What you will do:
Please repeat exactly the lines below from the one containing "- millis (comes" down to the one containing "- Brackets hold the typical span", both included, and nothing else.
Records for this task START
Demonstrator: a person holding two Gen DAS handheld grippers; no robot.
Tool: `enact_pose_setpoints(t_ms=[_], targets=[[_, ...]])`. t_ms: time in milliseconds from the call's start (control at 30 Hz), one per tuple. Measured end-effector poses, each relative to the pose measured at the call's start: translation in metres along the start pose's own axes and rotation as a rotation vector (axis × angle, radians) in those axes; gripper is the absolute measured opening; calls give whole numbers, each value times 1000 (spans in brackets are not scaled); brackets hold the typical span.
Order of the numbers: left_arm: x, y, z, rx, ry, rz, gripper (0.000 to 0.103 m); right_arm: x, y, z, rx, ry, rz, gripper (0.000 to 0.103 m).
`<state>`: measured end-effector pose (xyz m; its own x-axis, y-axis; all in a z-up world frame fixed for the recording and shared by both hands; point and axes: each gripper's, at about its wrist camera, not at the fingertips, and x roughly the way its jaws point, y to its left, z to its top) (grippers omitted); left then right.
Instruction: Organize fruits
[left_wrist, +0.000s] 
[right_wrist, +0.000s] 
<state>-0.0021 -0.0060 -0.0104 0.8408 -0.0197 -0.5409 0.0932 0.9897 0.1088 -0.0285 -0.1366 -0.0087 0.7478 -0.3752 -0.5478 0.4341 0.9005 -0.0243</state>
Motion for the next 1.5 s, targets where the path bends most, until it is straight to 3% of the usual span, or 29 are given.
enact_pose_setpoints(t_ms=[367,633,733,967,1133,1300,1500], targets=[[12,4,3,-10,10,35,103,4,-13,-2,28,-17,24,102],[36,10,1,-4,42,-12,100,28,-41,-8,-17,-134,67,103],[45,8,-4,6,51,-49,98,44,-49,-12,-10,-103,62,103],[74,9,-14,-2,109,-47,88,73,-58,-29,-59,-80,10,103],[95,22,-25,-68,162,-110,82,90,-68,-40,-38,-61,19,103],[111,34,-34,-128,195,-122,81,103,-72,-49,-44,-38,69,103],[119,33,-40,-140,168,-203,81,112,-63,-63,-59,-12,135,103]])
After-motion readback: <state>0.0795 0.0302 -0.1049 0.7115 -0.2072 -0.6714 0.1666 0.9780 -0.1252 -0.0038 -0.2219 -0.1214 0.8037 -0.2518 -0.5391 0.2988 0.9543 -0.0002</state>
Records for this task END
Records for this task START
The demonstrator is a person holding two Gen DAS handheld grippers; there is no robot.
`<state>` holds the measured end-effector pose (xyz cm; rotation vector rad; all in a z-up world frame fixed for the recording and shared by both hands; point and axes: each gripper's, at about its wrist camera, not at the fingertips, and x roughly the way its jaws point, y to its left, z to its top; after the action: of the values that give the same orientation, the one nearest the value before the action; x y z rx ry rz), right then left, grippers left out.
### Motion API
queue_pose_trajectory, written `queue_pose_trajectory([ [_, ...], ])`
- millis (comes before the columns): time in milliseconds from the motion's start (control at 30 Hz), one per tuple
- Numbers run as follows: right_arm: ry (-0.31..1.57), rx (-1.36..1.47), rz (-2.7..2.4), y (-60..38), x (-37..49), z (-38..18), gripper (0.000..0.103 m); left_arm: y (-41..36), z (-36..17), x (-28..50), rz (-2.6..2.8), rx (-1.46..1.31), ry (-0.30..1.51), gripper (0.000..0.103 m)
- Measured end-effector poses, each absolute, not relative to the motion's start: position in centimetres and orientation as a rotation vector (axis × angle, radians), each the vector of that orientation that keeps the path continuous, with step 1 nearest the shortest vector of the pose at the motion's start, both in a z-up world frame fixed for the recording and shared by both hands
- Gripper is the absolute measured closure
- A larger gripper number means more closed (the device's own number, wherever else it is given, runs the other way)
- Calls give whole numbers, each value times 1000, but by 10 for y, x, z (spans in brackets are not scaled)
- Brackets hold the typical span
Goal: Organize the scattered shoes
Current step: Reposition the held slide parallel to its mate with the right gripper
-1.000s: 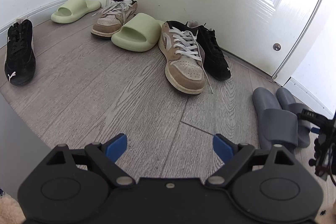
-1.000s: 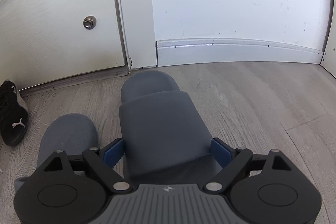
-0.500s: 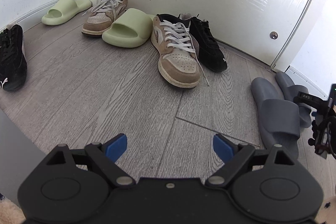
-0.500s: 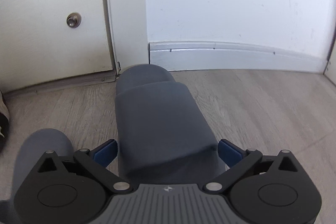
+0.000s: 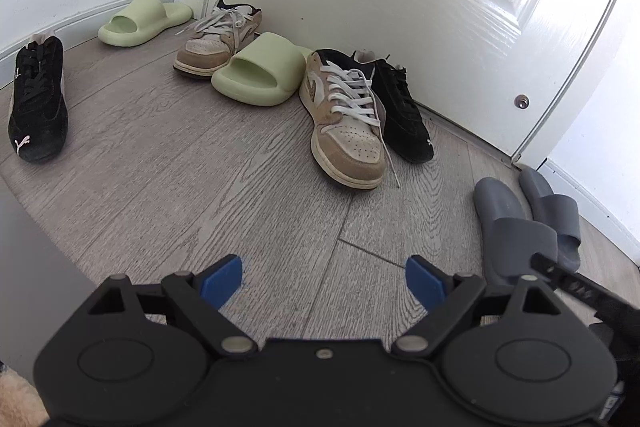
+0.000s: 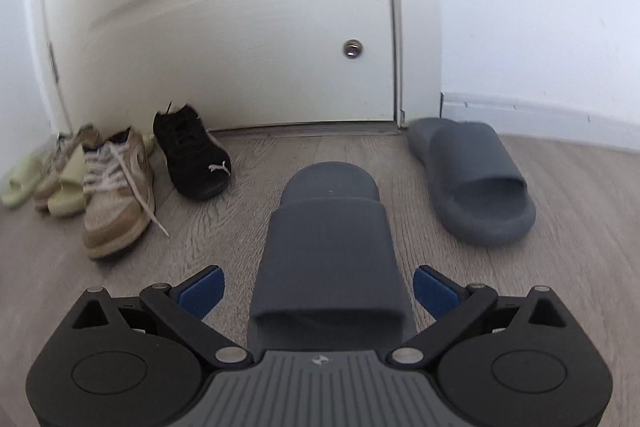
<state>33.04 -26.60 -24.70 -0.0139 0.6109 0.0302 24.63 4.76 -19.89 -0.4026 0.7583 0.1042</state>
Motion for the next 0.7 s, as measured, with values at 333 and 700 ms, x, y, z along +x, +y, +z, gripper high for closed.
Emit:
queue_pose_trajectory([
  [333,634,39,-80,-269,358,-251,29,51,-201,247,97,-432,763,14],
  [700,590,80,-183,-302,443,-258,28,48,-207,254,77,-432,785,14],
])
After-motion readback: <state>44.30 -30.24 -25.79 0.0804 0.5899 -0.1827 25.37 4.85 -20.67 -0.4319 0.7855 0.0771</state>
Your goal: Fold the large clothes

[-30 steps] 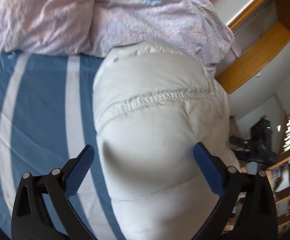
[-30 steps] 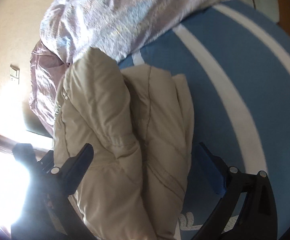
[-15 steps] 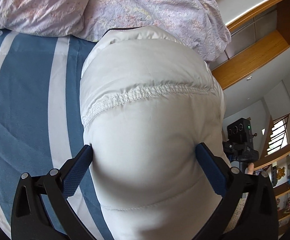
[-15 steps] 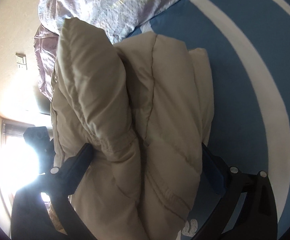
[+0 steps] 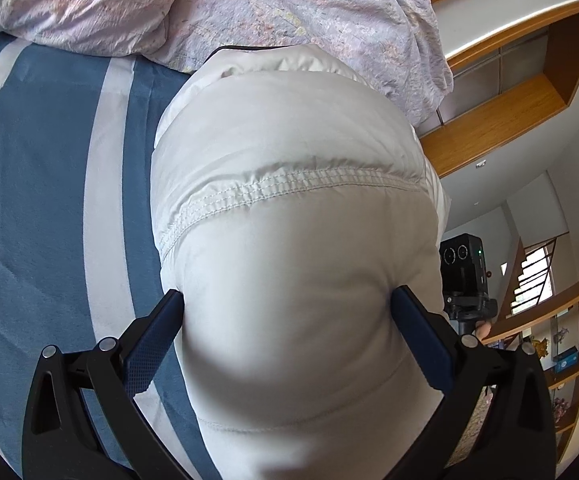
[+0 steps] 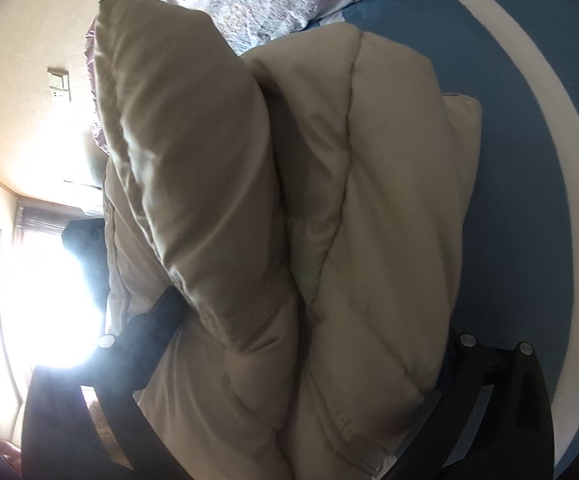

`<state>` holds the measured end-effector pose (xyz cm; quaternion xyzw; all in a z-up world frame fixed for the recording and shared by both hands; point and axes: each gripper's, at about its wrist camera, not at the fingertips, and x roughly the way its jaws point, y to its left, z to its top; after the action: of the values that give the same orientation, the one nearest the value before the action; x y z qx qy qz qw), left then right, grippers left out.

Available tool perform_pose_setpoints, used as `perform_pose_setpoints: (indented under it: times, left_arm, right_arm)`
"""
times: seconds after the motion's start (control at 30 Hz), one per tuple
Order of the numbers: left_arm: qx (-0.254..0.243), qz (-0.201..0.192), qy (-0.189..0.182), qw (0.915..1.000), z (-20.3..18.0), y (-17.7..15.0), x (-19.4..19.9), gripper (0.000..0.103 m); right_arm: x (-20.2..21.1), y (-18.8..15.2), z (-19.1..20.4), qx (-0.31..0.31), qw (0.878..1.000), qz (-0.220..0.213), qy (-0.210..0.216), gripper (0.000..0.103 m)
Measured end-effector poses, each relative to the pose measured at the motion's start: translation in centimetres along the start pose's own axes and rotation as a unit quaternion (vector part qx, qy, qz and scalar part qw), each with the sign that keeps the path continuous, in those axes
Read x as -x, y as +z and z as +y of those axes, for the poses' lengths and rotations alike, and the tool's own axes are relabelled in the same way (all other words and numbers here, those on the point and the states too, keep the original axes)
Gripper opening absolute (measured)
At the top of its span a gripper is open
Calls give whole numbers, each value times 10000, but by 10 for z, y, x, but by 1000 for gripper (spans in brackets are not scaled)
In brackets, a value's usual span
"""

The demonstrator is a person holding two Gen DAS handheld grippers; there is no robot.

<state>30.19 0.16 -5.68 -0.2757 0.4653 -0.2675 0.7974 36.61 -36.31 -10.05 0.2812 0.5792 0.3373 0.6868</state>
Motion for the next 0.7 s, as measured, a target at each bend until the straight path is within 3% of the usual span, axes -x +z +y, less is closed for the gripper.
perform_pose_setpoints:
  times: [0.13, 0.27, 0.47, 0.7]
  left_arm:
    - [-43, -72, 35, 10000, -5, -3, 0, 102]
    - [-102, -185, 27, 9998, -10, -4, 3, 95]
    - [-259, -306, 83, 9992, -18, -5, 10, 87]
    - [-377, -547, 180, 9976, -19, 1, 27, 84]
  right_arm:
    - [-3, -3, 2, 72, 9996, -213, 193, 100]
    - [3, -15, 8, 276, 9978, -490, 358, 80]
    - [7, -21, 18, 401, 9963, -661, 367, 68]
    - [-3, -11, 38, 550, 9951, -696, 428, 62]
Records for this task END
Exercise solution:
- millis (comes before the columns): time in milliseconds from the motion's start (control at 30 Hz), one per tuple
- Numbers run as follows: right_arm: ry (-0.31..1.57), rx (-1.36..1.47), rz (-2.7..2.4), y (-60..38), x (-37..49), z (-38..18), gripper (0.000..0.103 m); left_arm: y (-41..36), z (-36..17), x (-28..50), rz (-2.6..2.8), rx (-1.46..1.31), ry (-0.30..1.51), gripper (0.000..0.103 m)
- Measured end-effector poses, each absolute, not relative to the motion's start: position in centimetres and orientation as a rotation vector (axis × angle, radians), each the vector of that orientation that keeps the path continuous, with step 1 nearest the shortest vector of the pose at the motion's start, both in a z-up world frame fixed for the recording and shared by both hands
- Gripper is the absolute measured closure
- A larger gripper number means more closed (the device's own number, wherever else it is given, runs the other way)
- Calls give whole numbers, each value times 1000, but by 10 for y, x, z (spans in brackets are not scaled)
- Brackets hold the typical span

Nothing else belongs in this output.